### Prompt
Line by line, restate the material word for word, omitting any image.
»»
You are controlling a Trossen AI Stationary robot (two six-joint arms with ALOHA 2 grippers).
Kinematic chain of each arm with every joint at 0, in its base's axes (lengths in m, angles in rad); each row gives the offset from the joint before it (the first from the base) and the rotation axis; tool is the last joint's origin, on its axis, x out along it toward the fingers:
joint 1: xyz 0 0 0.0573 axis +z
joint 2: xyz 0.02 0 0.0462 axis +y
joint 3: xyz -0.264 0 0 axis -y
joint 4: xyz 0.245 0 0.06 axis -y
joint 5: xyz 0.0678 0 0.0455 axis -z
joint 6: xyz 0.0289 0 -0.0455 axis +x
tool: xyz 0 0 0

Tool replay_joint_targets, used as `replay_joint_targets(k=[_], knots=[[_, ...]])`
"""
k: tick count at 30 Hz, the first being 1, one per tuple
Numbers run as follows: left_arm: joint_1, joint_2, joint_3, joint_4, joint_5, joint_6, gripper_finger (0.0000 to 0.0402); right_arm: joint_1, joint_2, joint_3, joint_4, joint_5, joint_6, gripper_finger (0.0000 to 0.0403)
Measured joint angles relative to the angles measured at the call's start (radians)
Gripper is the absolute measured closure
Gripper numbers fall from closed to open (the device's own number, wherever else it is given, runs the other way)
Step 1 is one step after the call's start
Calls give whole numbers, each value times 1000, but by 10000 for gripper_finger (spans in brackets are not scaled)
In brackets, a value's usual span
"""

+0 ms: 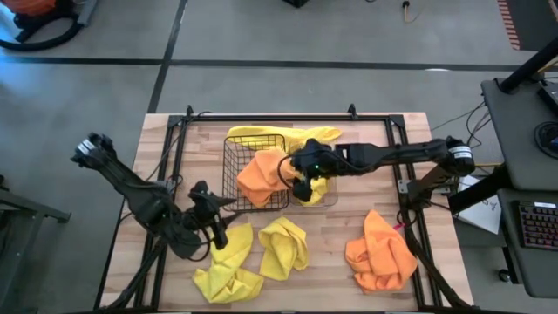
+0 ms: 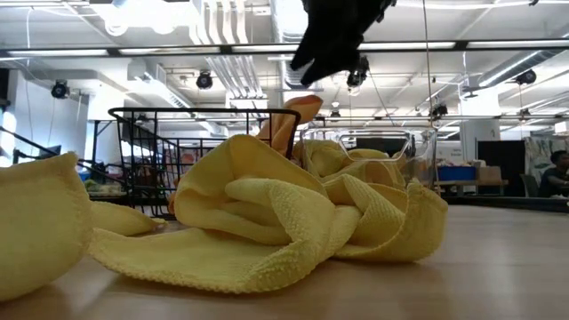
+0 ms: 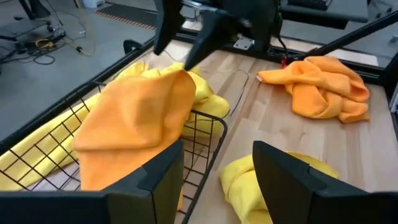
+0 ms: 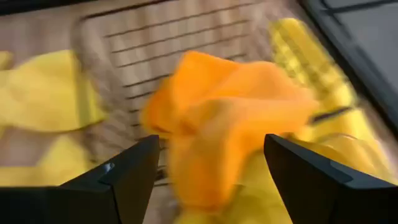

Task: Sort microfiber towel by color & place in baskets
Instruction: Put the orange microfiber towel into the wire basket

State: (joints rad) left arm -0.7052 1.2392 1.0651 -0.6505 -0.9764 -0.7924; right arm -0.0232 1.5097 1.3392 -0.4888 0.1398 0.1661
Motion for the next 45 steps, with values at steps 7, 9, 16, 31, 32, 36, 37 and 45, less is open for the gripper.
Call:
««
### Written solution
You are controlling a Trossen AI Stationary robot (two six-joint arms with ALOHA 2 grippers).
Kinematic chain of each arm with every joint at 0, in its base's axes (lengths in m, angles in rad); each row gives the offset from the joint before it (the first from the base) and the rotation axis; tool is the last joint's origin, on its axis, x out along it toward the fingers:
joint 1: xyz 0 0 0.0573 axis +z
joint 2: xyz 0.02 0 0.0462 axis +y
joint 3: xyz -0.264 0 0 axis -y
joint 4: xyz 0.245 0 0.06 axis -y
joint 5: xyz 0.0678 0 0.0455 axis -z
joint 6: xyz 0.0289 0 -0.0455 axis +x
tool: xyz 0 0 0

Tool replay_joint_targets, used as `replay_joint_targets(k=[_], knots=[[_, ...]])`
"""
k: tick count at 30 Hz, the first being 1, one per tuple
Numbers run as follows: left_arm: joint_1, joint_2, joint_3, joint_4, joint_5, joint_6, gripper_finger (0.0000 to 0.0402); right_arm: joint_1, joint_2, joint_3, joint_4, joint_5, joint_6, gripper_finger (0.0000 to 0.0403)
Measured joint angles relative to the angles measured at the call's start (radians)
Gripper is the absolute measured closure
Gripper numbers fall from closed to open (the device's own number, wherever else it is given, runs the other way)
Step 1 is one step after the call's start
Calls give whole numbers, each value times 1000, but by 10000 for gripper_finger (spans in brackets are not scaled)
In brackets, a value's usual span
"""

+0 ms: 
+0 ms: 
+0 ms: 
+0 ms: 

Task: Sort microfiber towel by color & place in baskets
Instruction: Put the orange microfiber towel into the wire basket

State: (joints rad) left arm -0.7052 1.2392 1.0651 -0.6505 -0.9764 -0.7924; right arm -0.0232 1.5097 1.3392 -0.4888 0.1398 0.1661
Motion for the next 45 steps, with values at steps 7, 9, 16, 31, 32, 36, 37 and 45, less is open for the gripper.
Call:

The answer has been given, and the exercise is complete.